Work through the material below and tally the lines holding "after"; only the tally should be returned.

....................

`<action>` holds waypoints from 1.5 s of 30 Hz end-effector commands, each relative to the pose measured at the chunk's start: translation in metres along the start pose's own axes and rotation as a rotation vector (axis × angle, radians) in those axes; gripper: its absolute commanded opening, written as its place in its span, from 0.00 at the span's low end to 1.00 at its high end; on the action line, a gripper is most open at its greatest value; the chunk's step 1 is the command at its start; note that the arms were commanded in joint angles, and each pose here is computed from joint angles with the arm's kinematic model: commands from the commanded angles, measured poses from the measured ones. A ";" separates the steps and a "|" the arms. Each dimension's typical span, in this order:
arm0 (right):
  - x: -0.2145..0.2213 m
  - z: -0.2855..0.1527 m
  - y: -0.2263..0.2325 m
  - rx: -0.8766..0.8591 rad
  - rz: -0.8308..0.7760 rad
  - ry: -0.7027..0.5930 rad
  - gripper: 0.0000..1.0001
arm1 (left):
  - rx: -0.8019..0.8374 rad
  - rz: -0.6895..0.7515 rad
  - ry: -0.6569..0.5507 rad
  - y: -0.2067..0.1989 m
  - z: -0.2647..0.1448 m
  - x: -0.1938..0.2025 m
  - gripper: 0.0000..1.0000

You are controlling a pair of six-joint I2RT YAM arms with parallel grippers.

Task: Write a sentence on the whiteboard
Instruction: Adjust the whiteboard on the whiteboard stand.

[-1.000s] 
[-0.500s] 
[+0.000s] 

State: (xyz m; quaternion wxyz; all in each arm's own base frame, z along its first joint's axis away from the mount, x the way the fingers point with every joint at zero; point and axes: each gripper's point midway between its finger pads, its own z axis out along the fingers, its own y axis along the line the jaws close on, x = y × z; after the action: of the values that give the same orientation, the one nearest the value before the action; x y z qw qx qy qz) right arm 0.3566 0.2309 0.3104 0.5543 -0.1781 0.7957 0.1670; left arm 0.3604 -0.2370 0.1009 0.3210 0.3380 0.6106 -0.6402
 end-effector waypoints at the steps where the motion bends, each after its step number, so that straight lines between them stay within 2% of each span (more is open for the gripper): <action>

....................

#### Result of this task
2